[Source data Boundary: Start]

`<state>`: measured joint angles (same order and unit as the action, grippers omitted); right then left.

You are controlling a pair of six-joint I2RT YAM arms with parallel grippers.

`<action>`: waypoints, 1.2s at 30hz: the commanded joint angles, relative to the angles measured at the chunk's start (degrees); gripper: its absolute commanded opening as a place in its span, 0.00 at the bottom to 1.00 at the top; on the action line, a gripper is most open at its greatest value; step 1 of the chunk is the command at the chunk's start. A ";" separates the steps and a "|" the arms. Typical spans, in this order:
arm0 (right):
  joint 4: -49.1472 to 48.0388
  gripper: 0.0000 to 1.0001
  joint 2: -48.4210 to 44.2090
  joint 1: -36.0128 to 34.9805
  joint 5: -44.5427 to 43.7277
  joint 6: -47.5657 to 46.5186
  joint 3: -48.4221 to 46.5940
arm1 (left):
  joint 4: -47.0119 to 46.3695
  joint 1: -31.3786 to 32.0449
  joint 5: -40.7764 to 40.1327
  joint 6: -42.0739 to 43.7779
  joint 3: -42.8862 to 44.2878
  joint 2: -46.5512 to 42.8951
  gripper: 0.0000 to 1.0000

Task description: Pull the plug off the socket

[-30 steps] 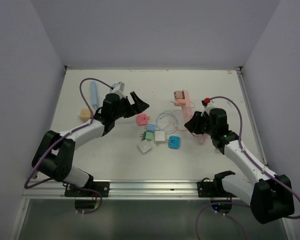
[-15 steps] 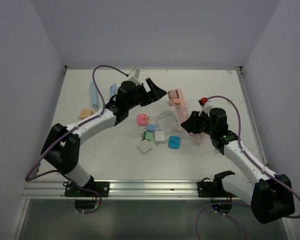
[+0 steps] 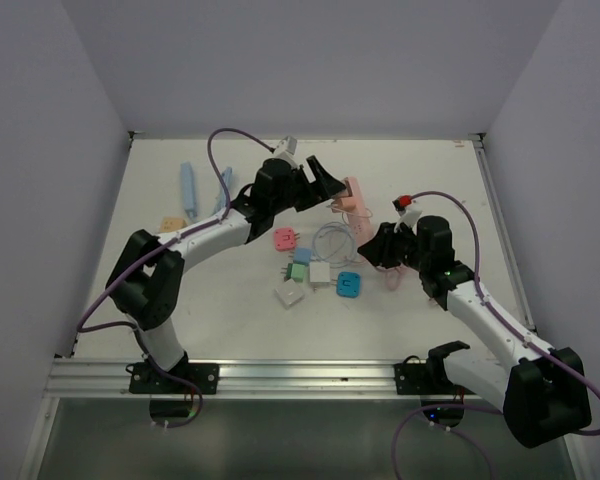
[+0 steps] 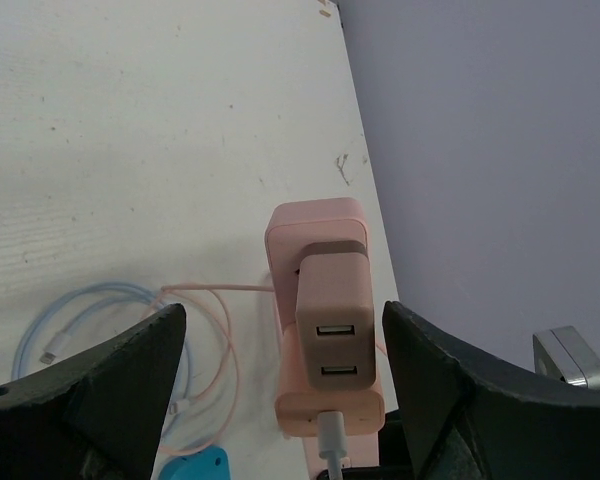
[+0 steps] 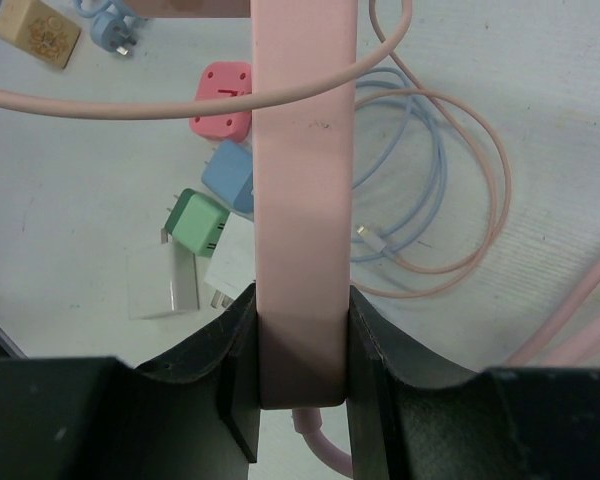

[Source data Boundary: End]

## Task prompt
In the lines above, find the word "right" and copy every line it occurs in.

## Response below
`<state>`: measured joint angles (same order and unit as the action, grippers omitted); right then left.
arm0 (right):

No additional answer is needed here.